Mental health treatment has a nasty history of racism, homophobia, transphobia, and misogyny. It can be especially difficult to access help/avoid mistreatment by medical professionals for people of color, low-income people, queer/trans folks, and femmes. Keep in mind the power dynamics of your own relationship and tread carefully, so as not to replicate historical traumas!
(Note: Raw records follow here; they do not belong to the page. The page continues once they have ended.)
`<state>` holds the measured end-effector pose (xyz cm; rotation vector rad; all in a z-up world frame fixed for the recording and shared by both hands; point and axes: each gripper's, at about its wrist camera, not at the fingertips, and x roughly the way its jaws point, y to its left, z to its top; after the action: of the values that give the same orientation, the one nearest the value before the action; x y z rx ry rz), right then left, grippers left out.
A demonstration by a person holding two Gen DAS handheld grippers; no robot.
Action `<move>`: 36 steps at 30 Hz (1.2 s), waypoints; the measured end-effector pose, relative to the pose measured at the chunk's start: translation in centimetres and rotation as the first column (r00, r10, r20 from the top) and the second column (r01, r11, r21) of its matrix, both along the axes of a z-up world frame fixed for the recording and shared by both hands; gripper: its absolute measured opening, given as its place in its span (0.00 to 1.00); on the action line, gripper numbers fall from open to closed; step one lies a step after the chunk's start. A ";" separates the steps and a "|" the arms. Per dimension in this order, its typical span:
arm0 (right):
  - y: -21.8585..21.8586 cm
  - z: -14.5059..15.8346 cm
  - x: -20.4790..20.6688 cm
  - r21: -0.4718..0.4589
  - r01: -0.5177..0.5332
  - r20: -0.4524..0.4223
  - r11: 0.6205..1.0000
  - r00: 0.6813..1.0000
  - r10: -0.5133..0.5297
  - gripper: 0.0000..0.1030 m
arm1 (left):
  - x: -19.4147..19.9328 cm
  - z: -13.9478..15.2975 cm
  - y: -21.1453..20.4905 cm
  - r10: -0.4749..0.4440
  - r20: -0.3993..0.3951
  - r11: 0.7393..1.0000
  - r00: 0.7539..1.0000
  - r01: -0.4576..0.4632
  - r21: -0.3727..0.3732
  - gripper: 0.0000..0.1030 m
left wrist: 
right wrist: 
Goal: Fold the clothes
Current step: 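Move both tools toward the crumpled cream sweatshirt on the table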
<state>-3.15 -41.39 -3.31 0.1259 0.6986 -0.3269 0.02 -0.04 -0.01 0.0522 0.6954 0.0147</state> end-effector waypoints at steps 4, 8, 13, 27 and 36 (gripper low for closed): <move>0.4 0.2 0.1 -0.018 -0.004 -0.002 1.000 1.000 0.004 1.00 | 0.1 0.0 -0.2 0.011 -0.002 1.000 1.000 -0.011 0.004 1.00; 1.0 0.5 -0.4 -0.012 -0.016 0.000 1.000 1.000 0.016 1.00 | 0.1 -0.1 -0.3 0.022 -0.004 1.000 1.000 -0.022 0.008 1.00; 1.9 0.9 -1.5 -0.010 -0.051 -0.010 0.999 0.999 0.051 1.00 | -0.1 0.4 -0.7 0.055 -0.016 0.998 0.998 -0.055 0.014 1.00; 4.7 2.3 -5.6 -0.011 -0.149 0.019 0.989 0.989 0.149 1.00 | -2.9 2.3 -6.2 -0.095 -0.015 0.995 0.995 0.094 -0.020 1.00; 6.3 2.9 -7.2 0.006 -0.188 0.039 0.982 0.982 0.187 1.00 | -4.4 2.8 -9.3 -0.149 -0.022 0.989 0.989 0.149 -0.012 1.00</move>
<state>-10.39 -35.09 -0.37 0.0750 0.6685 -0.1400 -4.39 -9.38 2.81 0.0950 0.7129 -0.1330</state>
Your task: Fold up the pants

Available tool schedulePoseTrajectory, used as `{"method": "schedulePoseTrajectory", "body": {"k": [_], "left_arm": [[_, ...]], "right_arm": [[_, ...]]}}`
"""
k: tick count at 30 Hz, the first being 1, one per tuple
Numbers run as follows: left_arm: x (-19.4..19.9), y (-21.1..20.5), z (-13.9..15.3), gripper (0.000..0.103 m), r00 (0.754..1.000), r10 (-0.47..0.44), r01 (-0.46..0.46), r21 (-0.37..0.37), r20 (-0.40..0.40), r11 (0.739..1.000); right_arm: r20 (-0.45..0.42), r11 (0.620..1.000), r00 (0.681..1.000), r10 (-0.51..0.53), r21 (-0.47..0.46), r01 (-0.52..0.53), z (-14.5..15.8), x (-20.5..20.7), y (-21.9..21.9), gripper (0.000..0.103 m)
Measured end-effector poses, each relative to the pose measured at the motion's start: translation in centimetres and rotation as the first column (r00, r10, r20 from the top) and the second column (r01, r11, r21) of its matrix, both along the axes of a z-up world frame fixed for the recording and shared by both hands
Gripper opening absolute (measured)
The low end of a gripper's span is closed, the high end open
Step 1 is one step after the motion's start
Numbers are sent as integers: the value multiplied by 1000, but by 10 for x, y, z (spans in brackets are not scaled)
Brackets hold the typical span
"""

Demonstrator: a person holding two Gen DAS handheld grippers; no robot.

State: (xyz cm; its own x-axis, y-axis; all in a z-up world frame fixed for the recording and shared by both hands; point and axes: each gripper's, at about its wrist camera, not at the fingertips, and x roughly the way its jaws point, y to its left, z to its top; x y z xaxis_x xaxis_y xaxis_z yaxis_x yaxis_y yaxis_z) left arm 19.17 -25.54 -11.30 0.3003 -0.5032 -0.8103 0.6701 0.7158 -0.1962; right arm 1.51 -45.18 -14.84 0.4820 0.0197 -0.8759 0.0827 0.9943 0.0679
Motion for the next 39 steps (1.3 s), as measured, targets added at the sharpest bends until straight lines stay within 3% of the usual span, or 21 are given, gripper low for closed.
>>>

1. Center their own experience. This includes their words choices (don’t use the word depressed if they use the word sad) so you are not putting words in their mouth. Pay attention to their patterns of behavior, and ask them if they have any triggers/helpful coping techniques that they know of. Keep triggers in mind, especially if they are going through a difficult time. If they want to talk about what is bothering them, really try and listen. Give feedback or your own thoughts, but ask if they want to hear them first. They are the experts of their mind, and even if you can be of help, you won’t truly comprehend the full scope of how their mental health affects them.
2. Avoid judgemental language and be as specific as possible. Anyone can develop mood disorders at any point in their life, even if they seem to have things together. Don’t say things like “But, you are on your ideal career path” or “you have less problems than other people” because if they are having a hard time getting help it might seem to them that their problems are insurmountable and you don’t want to add to that. Distorted thinking and irrational thoughts can be a part of the disease. While there might a time and place to talk about the positives, only try and engage once you can be confident that the language you are using is the kind they want to hear. Ask for feedback on this if possible. Point to specific behaviors and actions and don’t use blanket statements like “there’s nothing to be sad about” or “everyone gets upset sometimes.”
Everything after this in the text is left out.